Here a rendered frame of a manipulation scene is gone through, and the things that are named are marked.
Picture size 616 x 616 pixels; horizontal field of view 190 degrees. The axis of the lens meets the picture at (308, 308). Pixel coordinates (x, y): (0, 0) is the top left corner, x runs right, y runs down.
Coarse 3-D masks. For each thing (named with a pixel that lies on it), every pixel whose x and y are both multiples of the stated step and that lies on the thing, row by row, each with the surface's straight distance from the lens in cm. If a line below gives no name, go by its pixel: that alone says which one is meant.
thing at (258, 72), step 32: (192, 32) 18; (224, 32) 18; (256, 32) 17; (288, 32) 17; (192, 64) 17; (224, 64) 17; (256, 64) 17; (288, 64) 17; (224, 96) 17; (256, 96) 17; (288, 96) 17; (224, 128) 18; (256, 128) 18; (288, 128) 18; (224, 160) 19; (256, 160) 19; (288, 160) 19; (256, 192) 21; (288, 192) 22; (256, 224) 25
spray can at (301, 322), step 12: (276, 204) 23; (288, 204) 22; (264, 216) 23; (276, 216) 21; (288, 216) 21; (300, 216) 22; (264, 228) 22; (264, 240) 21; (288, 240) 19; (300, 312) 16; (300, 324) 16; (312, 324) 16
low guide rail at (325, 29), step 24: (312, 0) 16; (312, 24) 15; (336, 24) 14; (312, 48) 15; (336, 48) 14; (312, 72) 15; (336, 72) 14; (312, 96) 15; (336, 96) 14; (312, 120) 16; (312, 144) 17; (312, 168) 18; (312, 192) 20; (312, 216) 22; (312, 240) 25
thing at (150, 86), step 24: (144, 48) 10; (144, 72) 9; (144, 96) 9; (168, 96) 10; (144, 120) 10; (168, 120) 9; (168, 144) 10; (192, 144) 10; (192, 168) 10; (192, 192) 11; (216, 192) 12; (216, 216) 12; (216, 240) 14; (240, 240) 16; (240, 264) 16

+-------+

• [AIM OF THE EXERCISE] Give only the lines from the one holding "Picture size 616" through the one holding "thing at (258, 72), step", each restated exactly as it appears above.

• [WRITTEN RESPONSE]
Picture size 616 x 616 pixels; horizontal field of view 190 degrees. The axis of the lens meets the picture at (308, 308). Pixel coordinates (x, y): (0, 0) is the top left corner, x runs right, y runs down.
Coarse 3-D masks. For each thing (named with a pixel that lies on it), every pixel whose x and y are both multiples of the stated step and that lies on the thing, row by row, each with the surface's straight distance from the lens in cm. If a line below gives no name, go by its pixel: that alone says which one is meant.
thing at (258, 72), step 32: (192, 32) 18; (224, 32) 18; (256, 32) 17; (288, 32) 17; (192, 64) 17; (224, 64) 17; (256, 64) 17; (288, 64) 17; (224, 96) 17; (256, 96) 17; (288, 96) 17; (224, 128) 18; (256, 128) 18; (288, 128) 18; (224, 160) 19; (256, 160) 19; (288, 160) 19; (256, 192) 21; (288, 192) 22; (256, 224) 25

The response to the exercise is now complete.